Iron III Hydroxide Formula

What is Iron (III) Hydroxide?

Iron (III) hydroxide is the chemical compound, which is made of hydrogen, Iron, and oxygen having the chemical formula Fe(OH)3. Based on the hydration, crystal structure, and particle size and shape, the colour of the iron III hydroxides differ from dark-brown to black. Here we will study the Iron III hydroxide formula, its properties, chemical structure and uses. Ferric hydroxide formula is also Fe(OH)3.


Iron III Hydroxide Properties


Chemical Name

Iron III Hydroxide

Other names

Ferric acid

Iron hydroxide formula or formula of ferric hydroxide

Fe(OH)3

Melting Point

135 °C

Molar Mass

106.867 g/mol

Density

4.25 g/cm³

Appearance

Vivid dark orange crystals

Solubility in Water

Insoluble


Let us look at the other properties below.

The colour of Iron (III) oxyhydroxide ranges from yellow through dark-brown to black, based on the degree of hydration, particle shape, and size, and crystal structure.


Structure

The crystal structure of β-FeOOH (also called akaganeite) is that of BaMn8O16 or hollandite. The unit cell is tetragonal, having a=1.048 and c=0.3023 nm, and holds 8 formula units of FeOOH. Its dimensions are up to 500 × 50 × 50 nm. Often, twinning produces particles having the shape of hexagonal stars.


Chemistry

On heating Iron III Hydroxide, β-FeOOH decomposes and recrystallizes as α-Fe2O3 (which is called hematite).


Natural Occurrences

Anhydrous ferric hydroxide takes place in nature as the exceedingly rare mineral bernalite, Fe(OH)3·nH2O (n=0.0-0.25). Iron oxyhydroxides are also called FeOOH. They are more common and take place naturally as structurally various minerals (or polymorphs) and are denoted by the Greek letters α, β, γ, and δ.

  • Goethite with the chemical formula - α-FeO(OH) has been used as the ocher pigment since prehistoric times.

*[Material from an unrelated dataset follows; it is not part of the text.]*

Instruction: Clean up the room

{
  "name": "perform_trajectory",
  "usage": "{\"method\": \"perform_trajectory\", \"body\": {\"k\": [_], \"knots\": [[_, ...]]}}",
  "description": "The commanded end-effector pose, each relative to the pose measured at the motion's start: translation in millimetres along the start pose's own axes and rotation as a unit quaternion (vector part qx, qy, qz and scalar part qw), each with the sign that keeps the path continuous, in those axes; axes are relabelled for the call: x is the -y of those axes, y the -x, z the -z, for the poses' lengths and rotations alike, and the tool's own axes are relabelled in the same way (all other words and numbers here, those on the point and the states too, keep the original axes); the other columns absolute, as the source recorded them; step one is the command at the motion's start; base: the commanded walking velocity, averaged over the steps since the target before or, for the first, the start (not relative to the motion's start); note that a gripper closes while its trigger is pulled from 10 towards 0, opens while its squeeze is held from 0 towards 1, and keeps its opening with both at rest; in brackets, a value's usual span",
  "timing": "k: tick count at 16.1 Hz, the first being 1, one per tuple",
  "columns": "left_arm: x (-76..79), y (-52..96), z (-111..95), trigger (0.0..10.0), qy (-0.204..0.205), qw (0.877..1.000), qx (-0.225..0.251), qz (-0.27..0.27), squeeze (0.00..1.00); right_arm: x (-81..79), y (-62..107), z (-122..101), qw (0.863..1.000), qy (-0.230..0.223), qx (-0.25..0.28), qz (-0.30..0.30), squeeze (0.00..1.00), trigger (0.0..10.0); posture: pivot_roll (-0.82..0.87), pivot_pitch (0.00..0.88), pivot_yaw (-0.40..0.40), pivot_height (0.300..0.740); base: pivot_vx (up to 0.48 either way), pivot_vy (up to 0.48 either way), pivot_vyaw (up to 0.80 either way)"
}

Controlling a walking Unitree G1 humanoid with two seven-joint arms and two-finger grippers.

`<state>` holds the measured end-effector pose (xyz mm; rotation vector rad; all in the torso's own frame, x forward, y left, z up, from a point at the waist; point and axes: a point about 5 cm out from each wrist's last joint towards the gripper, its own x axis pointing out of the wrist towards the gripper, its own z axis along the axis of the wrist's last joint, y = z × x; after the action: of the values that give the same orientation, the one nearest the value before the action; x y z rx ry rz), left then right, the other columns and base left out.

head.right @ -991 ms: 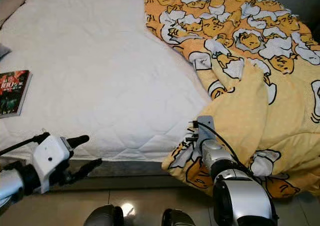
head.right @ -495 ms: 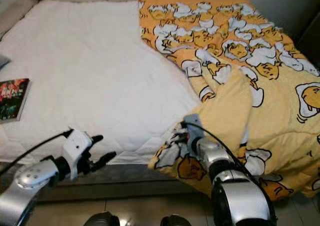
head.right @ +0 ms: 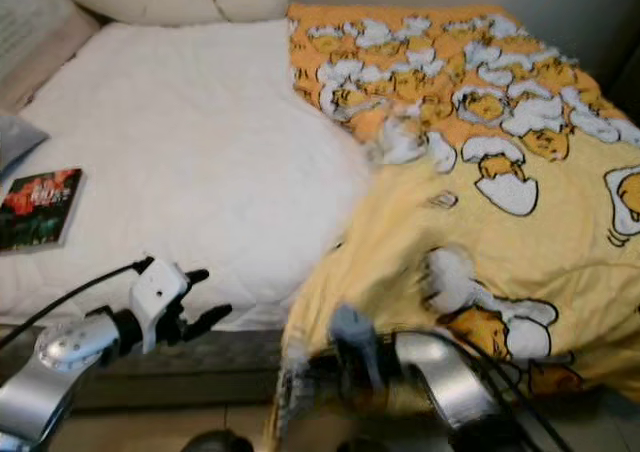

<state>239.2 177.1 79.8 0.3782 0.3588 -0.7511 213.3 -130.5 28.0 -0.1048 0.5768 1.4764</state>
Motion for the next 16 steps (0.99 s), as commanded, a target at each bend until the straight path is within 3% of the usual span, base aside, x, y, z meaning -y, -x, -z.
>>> {"method": "perform_trajectory", "body": {"k": [1,2,3,4,5,6,11,13,15,16], "knots": [[-1.3,-1.0,-3.5,10.0,-0.015,1.000,0.003,0.006,0.00,-4.4,0.2,-16.1,0.999,0.023,0.020,-0.042,0.00,0.0,-0.02,0.000,0.055,0.740,0.000,0.000,0.00],[-2.1,-1.8,-3.9,10.0,-0.016,1.000,0.004,0.008,0.00,-13.4,8.6,-9.9,0.997,0.020,-0.002,-0.070,0.00,0.0,-0.03,0.000,0.058,0.740,0.000,0.000,0.00],[-2.0,-3.8,-3.9,10.0,-0.017,1.000,0.006,0.009,0.00,-14.4,13.1,-2.0,0.997,0.029,-0.032,-0.056,0.00,10.0,-0.03,0.000,0.059,0.740,0.000,0.000,0.00],[-3.0,-6.5,-4.2,10.0,-0.019,1.000,0.008,0.010,0.00,-11.8,14.5,1.9,0.997,0.038,-0.053,-0.028,0.00,10.0,-0.03,0.000,0.063,0.740,0.000,0.000,0.00],[-4.2,-10.1,-6.7,10.0,-0.019,1.000,0.014,0.007,0.00,-1.4,13.7,1.8,0.998,0.023,-0.054,0.030,1.00,10.0,-0.04,0.000,0.066,0.740,0.000,0.000,0.00],[-5.1,-13.0,-9.0,10.0,-0.018,1.000,0.019,0.003,0.00,10.3,13.5,-2.2,0.995,-0.014,-0.036,0.091,1.00,10.0,-0.04,0.000,0.068,0.740,0.000,0.000,0.00],[-5.4,-19.2,-6.4,10.0,-0.014,1.000,0.017,0.013,0.00,5.6,22.0,-5.6,0.995,-0.021,-0.022,0.097,1.00,10.0,-0.05,0.000,0.081,0.740,0.000,0.000,0.00],[-4.4,-19.8,-4.7,10.0,0.005,1.000,0.023,0.006,0.00,15.2,32.1,-5.5,0.978,-0.022,-0.009,0.208,1.00,10.0,-0.05,0.000,0.086,0.740,0.000,0.000,0.00],[-6.9,-22.5,-6.1,10.0,0.034,0.998,0.030,-0.036,0.00,37.9,44.4,-7.1,0.927,-0.053,0.014,0.372,1.00,10.0,-0.07,0.000,0.089,0.740,0.000,0.000,0.00],[-9.9,-24.5,-9.0,10.0,0.058,0.995,0.046,-0.072,0.00,49.7,55.2,-8.8,0.867,-0.099,0.058,0.485,1.00,10.0,-0.07,0.000,0.088,0.740,0.000,0.000,0.00]]}}
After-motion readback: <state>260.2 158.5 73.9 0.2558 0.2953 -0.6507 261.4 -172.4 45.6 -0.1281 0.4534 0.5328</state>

  • Feroxyhyte (δ) can be formed under the high-pressure conditions of the ocean and sea floors, being thermodynamically unstable with respect to the α-polymorph (or goethite) at the surface conditions.


Uses

  • Limonite, which is a mixture of different polymorphs and hydrates of ferric oxyhydroxide, is one of the three primary iron ores, having been used since 2500 BC, at least.

  • Yellow iron oxide, otherwise called Pigment Yellow 42, is the Food and Drug Administration - FDA approved for the usage in cosmetics and can be used in a few tattoo inks.

  • Also, iron oxide-hydroxide can be used in aquarium water treatment as a phosphate binder.

  • The nanoparticles of iron oxide-hydroxide have been studied as possible adsorbents for the removal of lead from aquatic media.

FAQs (Frequently Asked Questions)

1. What is Amorphous Iron III Hydroxide Crystallization?

Answer: Hydrolysis of the ferric solutions may initially lead to mono- and dinuclear species. Moreover, these species interact to result in the production of further species with higher nuclearity. These polynuclear species age eventually either to the amorphous precipitate (amorphous iron (III) hydroxide hydrate) or to the crystalline compounds.

2. How Do You Separate Solid Iron III Hydroxide From Solid Sodium Chloride? What is the Chemical Formula For Iron III Hydroxide?

Answer: First, dissolve the mixture in water. You should know that the transition metal (Fe) oxides, in this case, won’t dissolve in water. So, filter out the solution and then boil the filtrate till the water has completely left (evaporation). The left ones are pure NaCl crystals. Meanwhile, the dirty brown residue which is derived from the filtration of the mixture earlier will then be pure Fe(OH)3. The ferric hydroxide formula or the Iron hydroxide formula is given as Fe(OH)3.

3. Give Any Use of Sodium Hydroxide.

Answer: A major use of sodium hydroxide is in the paper from wood manufacturing. Wood is treated with a solution containing a combination of sodium hydroxide and sodium sulphide in the most often used Kraft method. Most of the unwanted material present in the wood, such as the lignins, will dissolve in the liquor by leaving the relatively pure cellulose that is filtered off. It is this cellulose that, after further purification, forms the basis of the paper.